Сегодня Терра стала одной из них.
**
Терра смотрела на них и чувствовала себя малолеткой, разряженной на Хэллоуин. Разрисованные девушки проходились по ее уверенности на высоких шпильках, протыкая местами мясо и прибивая к пыльному асфальту. Идеальные фигуры, откровенные наряды. Сетчатые чулки и эпатажные корсеты впивались плотно — не протиснуться ни доле сомнения. Не образ — кожа. Единственная и живая их кожа.
Терра смотрела на спины с открытыми костлявыми плечами, на хромированные обручи и толстые кольца волос, и старалась слиться с темнотой.
**
Темнота ее не принимала.
Ритуальные костры что-то распыляли, и, хотя Терра близко не подходила, наркотическая ночь оседала где-то в клетках, и они, зараженные разрисованным пеплом, выхаркивались на потрескавшийся асфальт.
Терра, нелепая и ошалевшая, бродила по переулкам, шарахаясь от военных патрулей.
Переулки волновались, перестраивались и переворачивались — Терра могла поклясться. Небо, проколотое дымом, разверзалось и роняло звезды. Терра клялась. Вслух и громко, не осознавая, клялись ли тени в этом же, или это всего лишь эхо собственного голоса дробилось о переулки.
**
Утро разливалось помоями и тяжело дышало сквозь насморк промышленных отходов. Стены брюзжали голосами соседей-клерков — клерки хотели выбраться из этой ямы.
Терра мечтала скатиться глубже.
Брат тряс ее плечо, чего-то добиваясь, а Терра путалась в одеяле, и падала, и катилась, и слезящиеся от ночного дыма глаза размазывали по наволочке грязь.
**
Ночь прервалась глухим страшным звуком. Электричество выбило, мир устал и ушел в завесу.
Просто облако упало.
Люди оправдывались депрессией в недостойном их мире, но даже не задумывались, что будет, если депрессию себе позволит мир.

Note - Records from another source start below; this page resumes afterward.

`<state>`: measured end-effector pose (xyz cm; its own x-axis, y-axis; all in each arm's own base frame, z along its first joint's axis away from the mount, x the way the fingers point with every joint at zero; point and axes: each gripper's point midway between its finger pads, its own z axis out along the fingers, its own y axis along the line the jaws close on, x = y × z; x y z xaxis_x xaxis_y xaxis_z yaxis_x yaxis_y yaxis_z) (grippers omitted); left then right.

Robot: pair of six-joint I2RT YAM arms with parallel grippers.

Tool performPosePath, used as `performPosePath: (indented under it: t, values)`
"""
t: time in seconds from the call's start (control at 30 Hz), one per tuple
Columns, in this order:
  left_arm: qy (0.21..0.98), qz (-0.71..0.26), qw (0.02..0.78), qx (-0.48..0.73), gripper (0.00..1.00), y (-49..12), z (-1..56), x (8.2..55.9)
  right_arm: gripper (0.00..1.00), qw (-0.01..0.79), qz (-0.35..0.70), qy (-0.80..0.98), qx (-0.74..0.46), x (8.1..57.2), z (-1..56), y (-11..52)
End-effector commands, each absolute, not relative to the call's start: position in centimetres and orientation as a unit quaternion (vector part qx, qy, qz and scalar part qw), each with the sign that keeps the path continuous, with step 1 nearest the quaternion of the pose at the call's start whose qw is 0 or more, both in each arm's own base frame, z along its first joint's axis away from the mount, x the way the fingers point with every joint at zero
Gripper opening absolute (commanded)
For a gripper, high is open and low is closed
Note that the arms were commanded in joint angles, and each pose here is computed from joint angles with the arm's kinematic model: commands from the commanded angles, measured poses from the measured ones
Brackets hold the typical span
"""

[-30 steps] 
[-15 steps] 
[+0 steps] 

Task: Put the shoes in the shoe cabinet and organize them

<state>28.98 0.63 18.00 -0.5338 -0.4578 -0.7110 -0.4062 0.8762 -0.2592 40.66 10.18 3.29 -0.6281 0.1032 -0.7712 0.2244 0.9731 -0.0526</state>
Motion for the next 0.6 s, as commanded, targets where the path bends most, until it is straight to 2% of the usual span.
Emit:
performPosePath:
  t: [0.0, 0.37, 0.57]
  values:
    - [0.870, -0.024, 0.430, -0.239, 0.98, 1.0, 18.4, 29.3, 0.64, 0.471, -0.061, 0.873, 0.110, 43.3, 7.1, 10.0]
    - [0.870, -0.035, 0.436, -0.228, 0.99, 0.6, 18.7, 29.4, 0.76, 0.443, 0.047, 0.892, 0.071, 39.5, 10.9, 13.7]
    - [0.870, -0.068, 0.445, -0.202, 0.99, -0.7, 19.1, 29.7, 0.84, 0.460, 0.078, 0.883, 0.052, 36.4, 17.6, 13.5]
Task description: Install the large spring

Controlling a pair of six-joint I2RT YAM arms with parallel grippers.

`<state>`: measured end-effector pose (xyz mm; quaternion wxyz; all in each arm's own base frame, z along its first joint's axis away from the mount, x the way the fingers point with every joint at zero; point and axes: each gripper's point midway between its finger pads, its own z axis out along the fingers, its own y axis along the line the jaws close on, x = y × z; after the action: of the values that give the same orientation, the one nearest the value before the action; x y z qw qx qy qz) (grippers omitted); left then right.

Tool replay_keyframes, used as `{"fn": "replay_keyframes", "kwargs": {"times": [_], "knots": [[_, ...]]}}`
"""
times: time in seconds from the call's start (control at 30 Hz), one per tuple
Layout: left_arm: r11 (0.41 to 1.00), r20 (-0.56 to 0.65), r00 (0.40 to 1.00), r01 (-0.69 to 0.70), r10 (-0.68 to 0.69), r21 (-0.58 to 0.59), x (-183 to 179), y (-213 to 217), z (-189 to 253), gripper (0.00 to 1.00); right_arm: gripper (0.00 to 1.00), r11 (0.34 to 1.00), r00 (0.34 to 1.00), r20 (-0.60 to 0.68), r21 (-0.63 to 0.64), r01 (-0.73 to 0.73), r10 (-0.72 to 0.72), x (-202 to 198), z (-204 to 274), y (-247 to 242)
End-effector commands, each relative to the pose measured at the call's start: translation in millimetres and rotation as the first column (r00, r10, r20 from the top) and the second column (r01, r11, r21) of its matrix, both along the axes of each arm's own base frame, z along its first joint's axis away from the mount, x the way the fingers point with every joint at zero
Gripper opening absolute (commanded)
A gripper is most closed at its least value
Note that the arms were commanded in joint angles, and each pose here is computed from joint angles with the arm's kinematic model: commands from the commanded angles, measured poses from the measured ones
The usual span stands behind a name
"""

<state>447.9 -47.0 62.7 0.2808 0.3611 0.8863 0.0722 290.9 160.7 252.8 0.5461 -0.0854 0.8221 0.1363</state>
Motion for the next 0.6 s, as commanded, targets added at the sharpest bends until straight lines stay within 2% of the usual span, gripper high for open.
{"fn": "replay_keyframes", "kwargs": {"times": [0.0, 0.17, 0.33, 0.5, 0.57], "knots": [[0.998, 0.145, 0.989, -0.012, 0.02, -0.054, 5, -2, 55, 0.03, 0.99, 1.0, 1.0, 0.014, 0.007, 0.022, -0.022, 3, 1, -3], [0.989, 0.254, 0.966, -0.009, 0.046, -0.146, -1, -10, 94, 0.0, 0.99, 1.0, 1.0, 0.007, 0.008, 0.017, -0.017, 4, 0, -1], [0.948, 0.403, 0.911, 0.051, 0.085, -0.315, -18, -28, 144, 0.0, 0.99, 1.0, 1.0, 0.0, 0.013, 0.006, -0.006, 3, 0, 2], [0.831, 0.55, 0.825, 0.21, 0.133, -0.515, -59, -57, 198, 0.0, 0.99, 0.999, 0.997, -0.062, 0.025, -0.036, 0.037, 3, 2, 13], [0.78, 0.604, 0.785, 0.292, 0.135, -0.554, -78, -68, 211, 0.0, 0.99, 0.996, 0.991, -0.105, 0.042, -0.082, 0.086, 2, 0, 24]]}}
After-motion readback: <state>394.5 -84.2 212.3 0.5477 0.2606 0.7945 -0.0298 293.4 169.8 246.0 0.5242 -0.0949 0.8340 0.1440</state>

Круглосуточная работа утомила его, и мир ушел.
Силуэты многоэтажек держали разводы неба. Никто не видел отходящую душу пыльного облака, разбившегося о землю. Никакого изящества. Ни мягкости, ни воды, ни кристаллов льда. Только пыль, забивавшая поры города.
Вскоре найдутся те, кто увидит в этом эстетику. Люди создадут из праха культ. Кто-то провозгласит божьим знаком. Кто-то возьмет пробу и солжет, что надежда осталась.
Но большинство не обратит внимания. Выйдет, чертыхаясь, сквозь пыльный удушающий туман, и попрется на работу. Работа важнее, чем падение неба.
**
Грела мысль, что не только она бросила школу. Школу вообще заканчивали только тупицы, верящие полубезумным предкам с их достойным (но никому не нужным) образованием.
Школы впору закрывать. Уже собранные классы как-то выпустятся, а вот на новый набор детей едва ли хватит.
Люди избавлялись от привычки плодиться.
Клерки оправдывались работой, разрисованным мешала философия.